Each basket finishes at approximately 11″ high x 9″ in diameter.

Sewing Tools You Need

Fabric and Other Supplies

NOTE: Supplies shown are for ONE bin.

  • ⅓ yard of 44″+ wide mid-weight canvas or similar in a solid color (we used white) for the top and bottom accent panels, the center appliqué panel, and the handles
  • ½ yard of 44″+ wide mid-weight décor fabric or similar for the exterior and base
  • ½ yard of 44″+ wide quilting-weight cotton or similar for the lining
  • ½ yard of 45″+ wide fusible fleece; we used Pellon Thermolam Plus
  • ½ yard of 45″ wide medium weight fusible interfacing; we used Pellon Décor Bond
    NOTE: If you can only find the 20″ wide Décor Bond, a ½ yard will still work, but you will have to piece the 29¼” strip for the base panel.
  • ½ yard of 17″+ wide fusible/transfer web: we used Wonder Under by Pellon
  • All purpose thread to match fabric; this thread can also be used for the contrasting topstitching and the appliqué
  • See-through ruler
  • Fabric pen or pencil
  • Marker to trace appliqués
  • Iron and ironing board
  • Scissors
  • Rotary cutter and mat
  • Tape measure
  • Seam gauge
  • Seam ripper
  • Straight pins

Getting Started

  1. DOWNLOAD AND PRINT: the ONE pattern piece and TWO appliqué templates, which have been bundled into ONE PDF to make the download easier. We recommend printing TWO COPIES of Storage Bin Base pattern and ONE COPY of one or both appliqué templates if choosing to add appliqué: Floral Template and/or Guitar Template.
    NOTE: Our custom appliqués were designed to coordinate with our chosen exterior fabrics. If you chose a different fabric, you may want to search for a different appliqué motif or draw your own.
    IMPORTANT: Each page within the bundled PDF is ONE 8½” x 11″ sheet. You must print the PDF file at 100%. DO NOT SCALE to fit the page. There is a guide rule on each page so you can confirm your final printout is to scale.
  2. Cut out the two copies of the Base pattern along the solid line.
  3. Match up the two Base pattern pieces, using the printed arrows as your guide. Butt together and tape; do not overlap.
  4. From the solid fabric for the top and bottom accent panels, the center appliqué panel, and the handles (White Brushed Canvas in our sample), cut the following:
    ONE 5″ x 10″ rectangle for the front appliqué insert
    ONE 29¼” x 2½” strip for the bottom accent panel
    ONE 29¼” x 2″ strip for the top accent panel
    TWO 4″ x 6½” rectangles for the handles
  5. From the fabric for the exterior and base (Acoustic Guitars and Mod Pearl Stripe in our samples), fussy cut the following:
    ONE 25¼” wide x 10″ high rectangle for the main body of the bin
    Using the pattern, cut ONE circle for the base
  6. From the fabric for the lining (Tiny Gingham in Green and Purple in our samples), cut the following:
    ONE 29″ wide x 11½” high rectangle for the main body of the lining
    Using the pattern, cut ONE circle for the base
    You’ll use the leftover scraps to cut the appliqués
  7. From the fusible fleece, cut the following:
    ONE 25¼” x 10″ rectangle for the main body of the bin
    ONE 5″ x 10″ rectangle for the front appliqué insert
    Using the pattern, cut ONE circle for the base
  8. From the medium-weight fusible interfacing, cut the following:
    ONE 29¼” x 1½” strip for the bottom accent panel
    TWO 4″ x 6½” rectangles for the handles
    Using the pattern, cut ONE circle for the base
  9. You’ll end up with four circles total for the base.
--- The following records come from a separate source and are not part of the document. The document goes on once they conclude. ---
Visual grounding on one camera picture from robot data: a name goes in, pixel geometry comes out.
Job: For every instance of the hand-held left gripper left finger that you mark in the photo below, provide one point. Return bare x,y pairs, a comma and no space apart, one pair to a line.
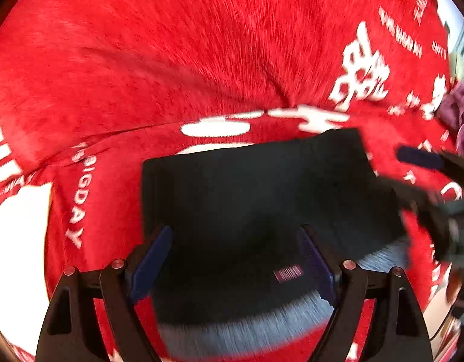
152,264

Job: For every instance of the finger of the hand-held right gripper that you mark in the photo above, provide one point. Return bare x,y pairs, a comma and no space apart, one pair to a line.
420,157
416,203

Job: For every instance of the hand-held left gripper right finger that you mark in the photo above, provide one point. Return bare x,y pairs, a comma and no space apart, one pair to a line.
317,267

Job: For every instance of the black pants with grey waistband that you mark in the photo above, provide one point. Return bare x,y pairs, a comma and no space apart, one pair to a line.
254,196

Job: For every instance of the purple cloth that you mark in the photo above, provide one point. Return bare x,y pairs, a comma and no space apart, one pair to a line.
462,120

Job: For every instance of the white bed sheet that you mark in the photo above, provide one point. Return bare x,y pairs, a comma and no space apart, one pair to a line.
17,241

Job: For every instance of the red printed blanket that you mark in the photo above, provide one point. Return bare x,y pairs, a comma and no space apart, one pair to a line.
179,64
At Your Sewing Machine & Ironing Board

Appliqué

  1. If you are new to appliquéing, review our How To Appliqué Like a Pro tutorial prior to starting this section.
  2. Find the appliqué template, fusible transfer web, front appliqué insert panel, and appliqué fabric scraps.
  3. Trace the appliqué design(s) directly onto the paper side of the fusible web.
  4. As you can see in the finished images above, we used two different colors for our floral appliqué and so cut apart that traced design to fuse it in three sections. Two sections were fused to the wrong side of a scrap of the Lime Green Tiny Gingham…
  5. … and one section was fused the the wrong side of a scrap of the Purple Tiny Gingham.
  6. Trim around the shapes, then peel away the paper back to reveal the fusing material.
  7. Find the front appliqué insert panel. Press the appliqué shapes onto the right side of the panel in position for your design. We used placement pins to mark our placement points. You could also trace the design directly onto the panel with a fabric pen or pencil.
  8. Once correctly positioned, follow the manufacturer’s instructions to fuse the appliqué(s) into place.
  9. Thread your machine with thread to match the appliqué fabric in the top and bobbin thread in the bobbin. Change thread color as needed as the fabric changes.
  10. Select the stitch for your appliqué. We used a traditional tight zig zag/satin stitch for our designs. The finished look is entirely up to you: use a loose to tight zig zag or choose a decorative stitch. Take the extra time to accurately set your stitch width and length, testing first on scraps.
  11. Start your stitching on the straightest part of the design.
  12. Slow and steady wins the race when it comes to appliqué. We like the Janome Satin Stitch foot, which is see-through and has a handy red arrow you can use as a guide to insure your stitching stays half in the appliqué and half in the base fabric. Don’t be afraid to stop, with your needle in the down position, and adjust your fabric as you move around the curves.
  13. Hold on to the base fabric from both the front and back to keep it moving smoothly. Don’t pull or force it through the needle, but be an active participant, guiding it at all times.
  14. Watch the edge of your appliqué as you turn, turn, turn. Pick a point on your presser foot (if you don’t have an arrow like our Janome) so you can keep the appliqué’s edge moving along the guide line at all times.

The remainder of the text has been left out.